Właściwie sam Gandhi był zainspirowany przykładem Khana, a podziw został odwzajemniony w naturze: „Długo wcześniej wierzyłem w ahimsę Gandhiego…. Z pewnością nie ma nic dziwnego w tym, że muzułmanin czy Pathanin taki jak ja wyznaje to wyznanie wiary. Nie jest to nowe wyznanie. Postępował tak czterysta lat temu Prorok, przez cały czas swego pobytu w Mekce. I od tego czasu poszli za nim wszyscy, którzy chcieli zrzucić jarzmo ciemiężyciela.

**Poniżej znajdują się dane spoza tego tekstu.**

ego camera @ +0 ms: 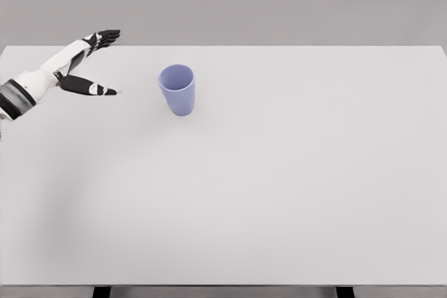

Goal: Flip the cup with left arm and place it on the table

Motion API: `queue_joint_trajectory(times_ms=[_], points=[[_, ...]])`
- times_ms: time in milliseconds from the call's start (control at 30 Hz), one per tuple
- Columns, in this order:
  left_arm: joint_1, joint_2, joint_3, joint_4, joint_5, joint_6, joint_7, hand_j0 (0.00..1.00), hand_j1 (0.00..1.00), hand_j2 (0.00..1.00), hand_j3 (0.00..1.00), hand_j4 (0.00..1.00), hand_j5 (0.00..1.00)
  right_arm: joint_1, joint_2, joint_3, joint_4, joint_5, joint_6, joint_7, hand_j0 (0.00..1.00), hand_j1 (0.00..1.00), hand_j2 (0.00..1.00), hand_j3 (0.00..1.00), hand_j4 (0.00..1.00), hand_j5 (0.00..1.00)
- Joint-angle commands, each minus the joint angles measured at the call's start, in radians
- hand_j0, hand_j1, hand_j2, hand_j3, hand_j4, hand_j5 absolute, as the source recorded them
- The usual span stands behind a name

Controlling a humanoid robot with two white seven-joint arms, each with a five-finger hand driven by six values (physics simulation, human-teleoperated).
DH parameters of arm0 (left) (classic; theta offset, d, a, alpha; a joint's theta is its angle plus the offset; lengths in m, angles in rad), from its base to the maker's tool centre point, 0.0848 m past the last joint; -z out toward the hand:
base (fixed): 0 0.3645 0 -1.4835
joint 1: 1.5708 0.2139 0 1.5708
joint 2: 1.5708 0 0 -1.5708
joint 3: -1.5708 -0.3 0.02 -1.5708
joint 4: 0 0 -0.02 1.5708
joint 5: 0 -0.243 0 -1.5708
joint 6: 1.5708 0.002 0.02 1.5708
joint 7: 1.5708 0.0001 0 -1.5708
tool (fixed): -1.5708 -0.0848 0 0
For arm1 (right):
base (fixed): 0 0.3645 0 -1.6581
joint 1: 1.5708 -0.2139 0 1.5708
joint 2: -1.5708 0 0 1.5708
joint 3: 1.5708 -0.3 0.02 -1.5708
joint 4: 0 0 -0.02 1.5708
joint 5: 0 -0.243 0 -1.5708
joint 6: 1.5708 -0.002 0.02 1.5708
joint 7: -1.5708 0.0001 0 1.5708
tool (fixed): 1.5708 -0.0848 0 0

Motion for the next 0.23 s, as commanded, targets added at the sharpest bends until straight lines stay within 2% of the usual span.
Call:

Ale tak bardzo o tym zapomnieliśmy, że kiedy Mahatma Gandhi postawił to przed nami, pomyśleliśmy, że sponsoruje nowe wyznanie wiary lub nowatorską broń”. Jak pisze Eknath Easwaran w swojej biografii człowieka zwanego przez swoich zwolenników „Badshah” (cyt. Artykuł Tima Flindersa z 2005 roku dla czasopisma Potęga pokoju i zatytułowany „Muzułmanin Gandhi?”):
„Badshah Khan oparł swoje życie i pracę na głębokiej zasadzie niestosowania przemocy, gromadząc armię odważnych mężczyzn i kobiet, którzy przełożyli ją na działanie. Gdyby jego przykład był lepiej znany, świat mógłby uznać, że najwyższe wartości religijne islamu są głęboko zgodne z niestosowaniem przemocy, które ma moc rozwiązywania konfliktów nawet wbrew dużym przeciwnościom losu”.
Podsumowując, istnieją przekonujące argumenty moralne, taktyczne i historyczne, które należy przedstawić za przyjęciem powszechnego niestosowania przemocy wśród muzułmanów na całym świecie w odpowiedzi na zachodnią agresję podczas globalnej wojny z terroryzmem. Możemy się wiele nauczyć z tych przykładów i przy okazji podjąć próbę zmiany naszych własnych zachowań i zasad. Jaka jest alternatywa dla szukania niestosowania przemocy zarówno wśród siebie, jak i innych? Wojny otwarte, niekontrolowane prześladowania ludności cywilnej, terytoria trwale okupowane, beznadziejność podsycająca desperację, terroryzm podsycający militaryzm… i tak dalej.
Dr Aslam Abdullah, redaktor naczelny Obserwator muzułmański i wiceprzewodniczący Muzułmańskiej Rady Ameryki, stara się łączyć kropki od słów i zasad do czynów i praktyk:
„Potrzeba chwili jest większa niż wydanie kilku oświadczeń przeciwko przemocy. Potrzebą chwili jest zorganizowanie pokojowego ruchu na wszystkich poziomach, aby doprowadzić do pożądanych zmian. Przywódcy religijni muszą stać na czele tego ruchu, aby przekonać masy, że Boże przewodnictwo ma na celu zachowanie życia, a nie jego zniszczenie. Istnieje różnica pomiędzy pokojowymi metodami zmiany a podejściem pacyfistycznym. Pacyfista akceptuje status quo i rezygnuje z bezczynności, natomiast zwolennik niestosowania przemocy uważa, że jedynie odwoływanie się do człowieczeństwa agresorów ma większą szansę na zmianę sytuacji. Pogląd ten potwierdza Koran, który mówi: „Odpowiadajcie z godnością i łagodnością (na wszelkie akty wrogości), ponieważ jest to jedyny sposób na przekształcenie konfliktu w pojednanie”. Nadszedł czas, kiedy muzułmańskie słowa mówiące o pokoju na świecie muszą odzwierciedlać czyny. Bez tego pozostaliby częścią niekończącego się cyklu przemocy, którego końca nie widać”.
W tym momencie ktoś musi mieć odwagę, dyscyplinę i dalekowzroczność, aby raz na zawsze podjąć próbę przerwania cyklu światowych konfliktów i działań wojennych, abyśmy wszyscy nie zginęli w jego środku. Wyznawcy islamu, których często karykaturujemy jako „złoczyńców”, w rzeczywistości mają głębokie korzenie w istocie niestosowania przemocy. Ta świadomość może być ostatnią, najlepszą nadzieją na zakończenie globalnej wojny bez końca.
ZNetwork jest finansowany wyłącznie dzięki hojności swoich czytelników.